── INFORMATION PROVIDED
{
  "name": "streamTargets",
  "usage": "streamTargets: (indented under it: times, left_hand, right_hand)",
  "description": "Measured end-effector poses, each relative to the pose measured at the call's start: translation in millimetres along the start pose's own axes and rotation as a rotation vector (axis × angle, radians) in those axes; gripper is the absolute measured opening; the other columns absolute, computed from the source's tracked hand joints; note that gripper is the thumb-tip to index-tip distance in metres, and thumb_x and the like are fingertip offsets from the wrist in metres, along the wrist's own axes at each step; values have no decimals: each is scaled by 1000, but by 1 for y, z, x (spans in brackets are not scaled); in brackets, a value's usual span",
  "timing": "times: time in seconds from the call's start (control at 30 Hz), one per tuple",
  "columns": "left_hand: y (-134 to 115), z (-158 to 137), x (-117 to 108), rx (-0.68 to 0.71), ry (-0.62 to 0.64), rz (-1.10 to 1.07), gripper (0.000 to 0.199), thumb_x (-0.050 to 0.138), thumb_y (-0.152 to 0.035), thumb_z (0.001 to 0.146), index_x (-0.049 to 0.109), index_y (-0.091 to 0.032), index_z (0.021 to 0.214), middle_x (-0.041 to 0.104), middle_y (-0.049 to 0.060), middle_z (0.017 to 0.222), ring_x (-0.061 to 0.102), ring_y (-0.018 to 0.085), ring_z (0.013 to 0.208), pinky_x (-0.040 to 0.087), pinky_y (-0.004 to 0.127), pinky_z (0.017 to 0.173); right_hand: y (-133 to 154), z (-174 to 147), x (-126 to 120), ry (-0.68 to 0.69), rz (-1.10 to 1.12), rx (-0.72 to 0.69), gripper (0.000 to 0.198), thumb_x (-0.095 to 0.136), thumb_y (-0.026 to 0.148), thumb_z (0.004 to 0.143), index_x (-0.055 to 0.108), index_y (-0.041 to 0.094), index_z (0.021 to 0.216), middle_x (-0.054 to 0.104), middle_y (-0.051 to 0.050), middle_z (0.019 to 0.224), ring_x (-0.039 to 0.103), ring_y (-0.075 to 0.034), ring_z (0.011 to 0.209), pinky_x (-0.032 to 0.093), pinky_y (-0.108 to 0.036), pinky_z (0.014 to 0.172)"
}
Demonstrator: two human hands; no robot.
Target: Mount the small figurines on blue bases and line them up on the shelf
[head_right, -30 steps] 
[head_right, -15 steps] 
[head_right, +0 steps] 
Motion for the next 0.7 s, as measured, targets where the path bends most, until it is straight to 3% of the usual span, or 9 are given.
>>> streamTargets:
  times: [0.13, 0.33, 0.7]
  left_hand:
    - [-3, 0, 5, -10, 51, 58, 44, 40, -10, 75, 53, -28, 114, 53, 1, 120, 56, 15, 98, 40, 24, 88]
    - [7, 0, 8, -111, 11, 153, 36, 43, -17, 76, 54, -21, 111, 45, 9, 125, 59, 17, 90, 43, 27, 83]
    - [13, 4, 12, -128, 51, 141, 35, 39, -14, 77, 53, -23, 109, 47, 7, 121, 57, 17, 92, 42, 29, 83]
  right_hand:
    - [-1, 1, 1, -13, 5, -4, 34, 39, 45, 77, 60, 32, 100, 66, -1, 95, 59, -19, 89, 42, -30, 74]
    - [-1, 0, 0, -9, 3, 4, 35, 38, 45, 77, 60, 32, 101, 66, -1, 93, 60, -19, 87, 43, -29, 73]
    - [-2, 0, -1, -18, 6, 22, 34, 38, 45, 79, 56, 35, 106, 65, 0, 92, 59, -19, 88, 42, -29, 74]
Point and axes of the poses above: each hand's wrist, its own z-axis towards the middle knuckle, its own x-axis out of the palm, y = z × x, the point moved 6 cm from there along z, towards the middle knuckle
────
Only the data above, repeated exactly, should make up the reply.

(RESULT OF THIS TASK)
{
  "name": "streamTargets",
  "usage": "streamTargets: (indented under it: times, left_hand, right_hand)",
  "description": "Measured end-effector poses, each relative to the pose measured at the call's start: translation in millimetres along the start pose's own axes and rotation as a rotation vector (axis × angle, radians) in those axes; gripper is the absolute measured opening; the other columns absolute, computed from the source's tracked hand joints; note that gripper is the thumb-tip to index-tip distance in metres, and thumb_x and the like are fingertip offsets from the wrist in metres, along the wrist's own axes at each step; values have no decimals: each is scaled by 1000, but by 1 for y, z, x (spans in brackets are not scaled); in brackets, a value's usual span",
  "timing": "times: time in seconds from the call's start (control at 30 Hz), one per tuple",
  "columns": "left_hand: y (-134 to 115), z (-158 to 137), x (-117 to 108), rx (-0.68 to 0.71), ry (-0.62 to 0.64), rz (-1.10 to 1.07), gripper (0.000 to 0.199), thumb_x (-0.050 to 0.138), thumb_y (-0.152 to 0.035), thumb_z (0.001 to 0.146), index_x (-0.049 to 0.109), index_y (-0.091 to 0.032), index_z (0.021 to 0.214), middle_x (-0.041 to 0.104), middle_y (-0.049 to 0.060), middle_z (0.017 to 0.222), ring_x (-0.061 to 0.102), ring_y (-0.018 to 0.085), ring_z (0.013 to 0.208), pinky_x (-0.040 to 0.087), pinky_y (-0.004 to 0.127), pinky_z (0.017 to 0.173); right_hand: y (-133 to 154), z (-174 to 147), x (-126 to 120), ry (-0.68 to 0.69), rz (-1.10 to 1.12), rx (-0.72 to 0.69), gripper (0.000 to 0.198), thumb_x (-0.095 to 0.136), thumb_y (-0.026 to 0.148), thumb_z (0.004 to 0.143), index_x (-0.055 to 0.108), index_y (-0.041 to 0.094), index_z (0.021 to 0.216), middle_x (-0.054 to 0.104), middle_y (-0.051 to 0.050), middle_z (0.019 to 0.224), ring_x (-0.039 to 0.103), ring_y (-0.075 to 0.034), ring_z (0.011 to 0.209), pinky_x (-0.032 to 0.093), pinky_y (-0.108 to 0.036), pinky_z (0.014 to 0.172)"
}
Demonstrator: two human hands; no robot.
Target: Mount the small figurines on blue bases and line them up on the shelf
[head_right, -30 steps] 
[head_right, -15 steps] 
[head_right, +0 steps] 
Motion for the next 0.7 s, as measured, targets where the path bends most, until it is straight to 3% of the usual span, or 9 are given.
>>> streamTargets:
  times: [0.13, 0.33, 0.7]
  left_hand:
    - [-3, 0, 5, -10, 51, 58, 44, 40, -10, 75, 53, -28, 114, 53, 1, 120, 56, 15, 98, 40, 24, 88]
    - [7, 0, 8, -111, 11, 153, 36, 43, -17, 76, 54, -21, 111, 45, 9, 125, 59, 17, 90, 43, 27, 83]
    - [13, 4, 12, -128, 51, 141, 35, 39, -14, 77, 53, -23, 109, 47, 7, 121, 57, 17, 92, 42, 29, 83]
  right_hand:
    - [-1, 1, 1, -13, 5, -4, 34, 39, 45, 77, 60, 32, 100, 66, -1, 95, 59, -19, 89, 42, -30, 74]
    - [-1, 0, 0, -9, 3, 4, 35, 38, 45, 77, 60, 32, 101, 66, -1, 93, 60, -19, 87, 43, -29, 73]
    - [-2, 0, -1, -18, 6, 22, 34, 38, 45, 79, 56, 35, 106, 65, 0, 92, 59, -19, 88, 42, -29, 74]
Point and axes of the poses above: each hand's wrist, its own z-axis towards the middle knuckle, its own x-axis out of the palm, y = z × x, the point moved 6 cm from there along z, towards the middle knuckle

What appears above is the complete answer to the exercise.